第7話 記念放送開始!しかし、その後、悲劇が・・

 真奈美のニコニコ放送は少しずつだが人気がでてきた。料理放送わりと需要があって、来場者数は安定して20人。常に2~3人くらいはコメントしてくれるようになった。人気といってもこの程度だが、いつもコメント0なので、コメントしてくれる人が少しだけいるだけでも放送していて楽しい。私は、休みの日の午前11時くらいから放送を開始して、いつも放送が終了後に次回の放送はいつか告知した。そのかいあって、毎回みてくれる人も出てきたのだった。コミュニティとフォロワーの数もいつのまにか10人になっていた。私は、10人になったので10人記念放送をすることにした。

 「みなさん。こんにちは。マナです。今日はコミュニティ10人を記念して、10人記念放送をします。」私はわりと私にしては、すらすらしゃべった。リアルで対面でしゃべるのでなければ、コミュ障の私でもこれくらいは、しゃべれるようになった。

 「わこつ」とか「初見」とか「こんにちは」とかのコメントが流れた。

 「10人で記念放送する人初めてみたw」というコメントもながれた。「なかなかいないよね。10人で記念放送する人w」私は笑いながらこたえた。コメントの返しも慣れたものだ。自分で思っているほど、的確にこたえられていないのかもしれないけど、だいぶうまく返事できるようになったなと自分では思っている。たまに「コメントの返し独特だな」とか「ちょっとずれてるな」みたいなコメントもあるので、もしかしたら、うまくこたえられていない時もけっこうあるのかもしれない。でも、わざとじゃないけど、ちょっとずれている方が逆に面白いから、良いのではないかと私は思った。

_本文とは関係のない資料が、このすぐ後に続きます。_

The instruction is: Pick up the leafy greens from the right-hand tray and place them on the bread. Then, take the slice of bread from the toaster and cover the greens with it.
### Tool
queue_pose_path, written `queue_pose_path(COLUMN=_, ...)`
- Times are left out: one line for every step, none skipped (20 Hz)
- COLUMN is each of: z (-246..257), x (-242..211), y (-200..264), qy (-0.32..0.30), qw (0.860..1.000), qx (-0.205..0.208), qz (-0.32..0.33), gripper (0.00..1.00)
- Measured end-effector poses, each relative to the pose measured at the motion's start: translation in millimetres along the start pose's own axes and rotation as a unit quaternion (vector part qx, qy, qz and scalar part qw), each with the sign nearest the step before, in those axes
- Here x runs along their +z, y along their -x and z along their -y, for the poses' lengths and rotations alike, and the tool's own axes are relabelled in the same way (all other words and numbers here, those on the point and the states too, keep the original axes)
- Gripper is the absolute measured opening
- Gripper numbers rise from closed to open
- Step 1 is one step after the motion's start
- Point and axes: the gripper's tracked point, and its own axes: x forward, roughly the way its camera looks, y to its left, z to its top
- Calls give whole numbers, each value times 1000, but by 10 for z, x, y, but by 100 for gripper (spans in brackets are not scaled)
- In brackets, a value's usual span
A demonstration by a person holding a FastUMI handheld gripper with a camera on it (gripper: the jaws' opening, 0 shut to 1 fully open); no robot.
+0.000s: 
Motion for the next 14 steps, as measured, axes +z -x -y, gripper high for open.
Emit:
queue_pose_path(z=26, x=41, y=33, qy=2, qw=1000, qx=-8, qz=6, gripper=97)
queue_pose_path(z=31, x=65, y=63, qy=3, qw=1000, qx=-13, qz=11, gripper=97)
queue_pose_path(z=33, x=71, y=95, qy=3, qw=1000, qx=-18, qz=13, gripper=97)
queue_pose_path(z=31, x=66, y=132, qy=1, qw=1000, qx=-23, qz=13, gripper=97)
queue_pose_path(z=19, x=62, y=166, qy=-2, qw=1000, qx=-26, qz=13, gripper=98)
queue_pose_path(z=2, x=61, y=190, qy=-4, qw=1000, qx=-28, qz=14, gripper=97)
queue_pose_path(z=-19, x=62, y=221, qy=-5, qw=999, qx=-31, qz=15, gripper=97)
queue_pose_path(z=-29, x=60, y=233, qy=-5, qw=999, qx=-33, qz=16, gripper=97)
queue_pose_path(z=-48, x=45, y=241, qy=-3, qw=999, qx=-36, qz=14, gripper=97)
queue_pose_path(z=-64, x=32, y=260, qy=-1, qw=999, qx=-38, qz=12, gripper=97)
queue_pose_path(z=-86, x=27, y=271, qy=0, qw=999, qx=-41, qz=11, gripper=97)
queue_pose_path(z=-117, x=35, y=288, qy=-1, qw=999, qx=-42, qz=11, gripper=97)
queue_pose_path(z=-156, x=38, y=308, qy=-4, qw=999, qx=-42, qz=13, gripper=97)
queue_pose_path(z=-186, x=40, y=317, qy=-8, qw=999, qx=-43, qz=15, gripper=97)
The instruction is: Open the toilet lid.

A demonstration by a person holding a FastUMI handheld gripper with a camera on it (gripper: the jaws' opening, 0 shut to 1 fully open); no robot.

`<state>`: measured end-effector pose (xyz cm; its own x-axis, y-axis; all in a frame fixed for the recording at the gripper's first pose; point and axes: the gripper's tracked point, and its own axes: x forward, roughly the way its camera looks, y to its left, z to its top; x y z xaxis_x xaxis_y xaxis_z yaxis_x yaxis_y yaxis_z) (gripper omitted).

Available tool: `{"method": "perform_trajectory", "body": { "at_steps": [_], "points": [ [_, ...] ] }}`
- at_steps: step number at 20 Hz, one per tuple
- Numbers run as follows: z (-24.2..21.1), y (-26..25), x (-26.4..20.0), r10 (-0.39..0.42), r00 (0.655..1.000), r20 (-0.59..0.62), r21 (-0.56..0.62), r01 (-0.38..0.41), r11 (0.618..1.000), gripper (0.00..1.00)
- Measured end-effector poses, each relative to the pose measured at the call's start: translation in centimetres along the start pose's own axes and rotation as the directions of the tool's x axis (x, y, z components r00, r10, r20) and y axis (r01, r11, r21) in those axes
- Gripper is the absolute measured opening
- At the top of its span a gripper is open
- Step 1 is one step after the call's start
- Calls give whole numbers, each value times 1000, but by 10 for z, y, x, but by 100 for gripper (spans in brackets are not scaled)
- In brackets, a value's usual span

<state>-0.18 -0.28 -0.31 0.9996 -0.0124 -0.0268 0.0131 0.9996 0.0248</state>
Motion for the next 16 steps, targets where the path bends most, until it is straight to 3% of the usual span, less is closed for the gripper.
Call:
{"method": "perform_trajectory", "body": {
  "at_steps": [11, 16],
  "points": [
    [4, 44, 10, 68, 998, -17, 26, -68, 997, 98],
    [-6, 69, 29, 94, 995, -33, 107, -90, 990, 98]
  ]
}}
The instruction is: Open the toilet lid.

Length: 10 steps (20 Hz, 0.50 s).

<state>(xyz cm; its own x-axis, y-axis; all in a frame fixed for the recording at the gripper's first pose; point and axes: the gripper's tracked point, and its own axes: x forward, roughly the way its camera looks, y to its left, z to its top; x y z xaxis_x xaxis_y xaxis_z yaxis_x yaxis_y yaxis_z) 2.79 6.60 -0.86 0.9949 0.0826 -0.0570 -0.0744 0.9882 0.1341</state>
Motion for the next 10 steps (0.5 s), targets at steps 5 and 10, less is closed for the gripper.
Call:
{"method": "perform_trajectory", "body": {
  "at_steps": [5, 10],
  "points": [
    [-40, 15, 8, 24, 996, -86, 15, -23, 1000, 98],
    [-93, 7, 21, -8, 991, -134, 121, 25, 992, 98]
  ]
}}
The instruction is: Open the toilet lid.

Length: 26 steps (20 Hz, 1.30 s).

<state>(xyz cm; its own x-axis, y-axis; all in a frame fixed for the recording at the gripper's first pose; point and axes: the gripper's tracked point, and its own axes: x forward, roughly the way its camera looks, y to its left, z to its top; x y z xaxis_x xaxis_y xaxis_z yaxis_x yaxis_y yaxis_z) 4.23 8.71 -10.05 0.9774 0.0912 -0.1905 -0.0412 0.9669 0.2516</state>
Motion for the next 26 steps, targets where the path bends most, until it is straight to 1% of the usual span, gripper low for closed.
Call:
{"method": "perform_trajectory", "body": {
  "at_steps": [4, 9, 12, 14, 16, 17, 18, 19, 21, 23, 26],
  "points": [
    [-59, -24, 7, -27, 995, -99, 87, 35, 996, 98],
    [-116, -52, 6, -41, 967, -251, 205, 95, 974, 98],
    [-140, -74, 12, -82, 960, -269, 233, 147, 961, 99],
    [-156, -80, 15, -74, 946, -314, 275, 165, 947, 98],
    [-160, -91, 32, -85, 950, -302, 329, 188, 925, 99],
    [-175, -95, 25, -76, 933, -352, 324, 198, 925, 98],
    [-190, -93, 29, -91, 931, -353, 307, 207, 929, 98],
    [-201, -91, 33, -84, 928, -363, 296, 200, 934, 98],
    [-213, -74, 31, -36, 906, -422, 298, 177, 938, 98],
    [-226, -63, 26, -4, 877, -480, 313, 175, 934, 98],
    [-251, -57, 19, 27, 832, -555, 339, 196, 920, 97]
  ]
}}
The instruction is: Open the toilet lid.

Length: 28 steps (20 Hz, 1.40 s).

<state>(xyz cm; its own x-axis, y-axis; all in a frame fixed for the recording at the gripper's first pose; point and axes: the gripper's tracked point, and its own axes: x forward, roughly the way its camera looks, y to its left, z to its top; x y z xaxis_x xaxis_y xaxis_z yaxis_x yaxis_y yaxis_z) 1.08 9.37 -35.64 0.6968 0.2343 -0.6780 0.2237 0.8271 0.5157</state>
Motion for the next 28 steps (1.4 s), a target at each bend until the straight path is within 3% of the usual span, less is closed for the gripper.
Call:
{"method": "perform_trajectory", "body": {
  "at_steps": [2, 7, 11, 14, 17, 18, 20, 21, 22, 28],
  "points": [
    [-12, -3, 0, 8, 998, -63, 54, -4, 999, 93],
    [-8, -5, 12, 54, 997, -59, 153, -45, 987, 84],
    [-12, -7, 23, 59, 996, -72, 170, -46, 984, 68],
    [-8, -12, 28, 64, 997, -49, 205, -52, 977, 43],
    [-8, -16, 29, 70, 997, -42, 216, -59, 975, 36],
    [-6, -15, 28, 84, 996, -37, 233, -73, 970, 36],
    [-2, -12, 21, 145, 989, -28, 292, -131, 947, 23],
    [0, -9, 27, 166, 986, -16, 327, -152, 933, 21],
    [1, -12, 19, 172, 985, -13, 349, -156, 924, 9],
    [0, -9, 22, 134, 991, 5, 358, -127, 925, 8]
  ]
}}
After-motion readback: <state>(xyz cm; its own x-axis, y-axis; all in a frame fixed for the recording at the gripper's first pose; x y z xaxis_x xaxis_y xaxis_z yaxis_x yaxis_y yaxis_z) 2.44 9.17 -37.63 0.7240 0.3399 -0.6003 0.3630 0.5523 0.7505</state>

 「それで、記念放送は何をするの?」コメントで質問された。私はこたえた。「特に決めてないけど、何が良いかな?」私は適当に雑談しとけば良いかなと思っていたけど、そういうコメントがあったから、きいてみた。すると「顔出しに期待」、「顔みたい」というコメントがきた。「えええ!私の顔出しに需要あるの?」私はそう言うと「需要あるよ」と言われた。私は料理放送の時は手元だけうつして、顔はうつしていなかったのだ。私はブスで太っているので、とてもみんなにみせれる顔ではないから、今まで顔出しはしていなかった。でも、需要があるなら顔出しを思い切ってやってみようと思った。


 私は、めちゃくちゃ緊張しながらカメラを自分の顔にむけた。私の顔をうつした後、しばらくコメントが止まった。何の反応もない・・・。私は我慢しきれなくなって言った。「みんな何かコメントして・・・・」私は言った。すると「ぶっさ」、「コミュ抜けるわ」というコメントがながれた。やはり私の予想通りだった。調子に乗って、私は顔出しした事を後悔した。私は放送終了後、念のためにコミュニティの人数を確認すると、2人減って8人になっていた。「冗談じゃなくてマジで抜けてるじゃん!」私は少し涙が出たのだった。